Polish economist, LGBTQ+ rights activist and writer

Yga Kostrzewa (born 12 September 1973) is a Polish economist, LGBTQ+ rights activist and writer. She has campaigned for marriage equality, was the editor of Polish LGBT magazine Inaczej and has contributed to books on LGBT+ issues. When then Mayor of Warsaw, Lech Kaczyński refused allow gay pride in Warsaw in 2005, she was among the activists who challenged this decision at the European Court of Human Rights.

== Biography ==
Kostrzewa was educated at the T. Baird State Music School. She graduated with a master's degree in management from the University of Warsaw in 1998.

Kostrzewa has been an activist with LGBT organization Lambda Warsaw since 1998, serving as chairwoman (2005–2007) and spokeswoman (2002–2022). She has campaigned for marriage equality, has highlighted issues for Polish same sex couples around taxation, housing, inheritance and burial rights after the death of a partner, and has challenged homophobia in Poland. She is also a member of the LGBT organization Trans-Fuzja's council and the Congress of Women Council.

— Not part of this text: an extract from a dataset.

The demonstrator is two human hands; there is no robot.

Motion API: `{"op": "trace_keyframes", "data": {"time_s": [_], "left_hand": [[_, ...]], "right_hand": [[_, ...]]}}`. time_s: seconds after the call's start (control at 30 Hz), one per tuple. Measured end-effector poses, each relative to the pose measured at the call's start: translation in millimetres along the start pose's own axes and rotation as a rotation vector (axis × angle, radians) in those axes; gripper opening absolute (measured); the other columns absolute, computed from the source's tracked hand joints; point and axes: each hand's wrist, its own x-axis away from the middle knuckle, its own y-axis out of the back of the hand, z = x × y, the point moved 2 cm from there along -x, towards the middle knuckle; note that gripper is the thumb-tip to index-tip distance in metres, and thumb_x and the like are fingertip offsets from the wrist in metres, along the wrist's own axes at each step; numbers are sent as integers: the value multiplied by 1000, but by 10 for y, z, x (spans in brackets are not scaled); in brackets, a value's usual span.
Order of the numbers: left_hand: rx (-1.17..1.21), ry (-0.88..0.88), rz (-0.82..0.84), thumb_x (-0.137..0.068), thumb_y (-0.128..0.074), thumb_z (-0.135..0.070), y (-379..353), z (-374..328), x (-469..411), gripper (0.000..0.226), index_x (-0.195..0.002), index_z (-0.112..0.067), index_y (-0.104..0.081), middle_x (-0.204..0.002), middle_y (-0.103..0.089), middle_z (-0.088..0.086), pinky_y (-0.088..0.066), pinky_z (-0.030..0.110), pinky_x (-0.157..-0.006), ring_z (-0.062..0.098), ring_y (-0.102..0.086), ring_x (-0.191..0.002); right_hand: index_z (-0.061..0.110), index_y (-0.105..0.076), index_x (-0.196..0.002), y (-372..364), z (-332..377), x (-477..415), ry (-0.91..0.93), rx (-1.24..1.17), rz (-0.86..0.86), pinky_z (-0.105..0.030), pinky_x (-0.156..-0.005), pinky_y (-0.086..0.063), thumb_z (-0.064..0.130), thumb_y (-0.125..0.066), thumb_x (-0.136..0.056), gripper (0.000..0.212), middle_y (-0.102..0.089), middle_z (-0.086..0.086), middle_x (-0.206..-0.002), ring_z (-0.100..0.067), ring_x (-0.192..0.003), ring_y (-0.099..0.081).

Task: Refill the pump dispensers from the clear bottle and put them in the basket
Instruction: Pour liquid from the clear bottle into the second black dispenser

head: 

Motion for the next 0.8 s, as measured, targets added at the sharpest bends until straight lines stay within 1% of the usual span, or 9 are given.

In 2005, then Mayor of Warsaw, Lech Kaczyński, refused to allow the gay pride parade in Warsaw, locally known as the Parada Równości (equality parade), to take place in the city. Tomasz Bączkowski, Tomasz Szypuła and Kostrzewa challenged this decision at the European Court of Human Rights with support from the Helsinki Foundation for Human Rights. The court found in the case of Bączkowski and Others v. Poland that the ban was an infringement of freedom of assembly under Article 11 of the European Convention on Human Rights.

Kostrzewa volunteered as an editor of the Polish LGBT magazine Inaczej. In 2024, she co-authored the publication How to write and talk about LGBTQIA+ persons. She has also contributed to books regarding queer history and culture in Warsaw.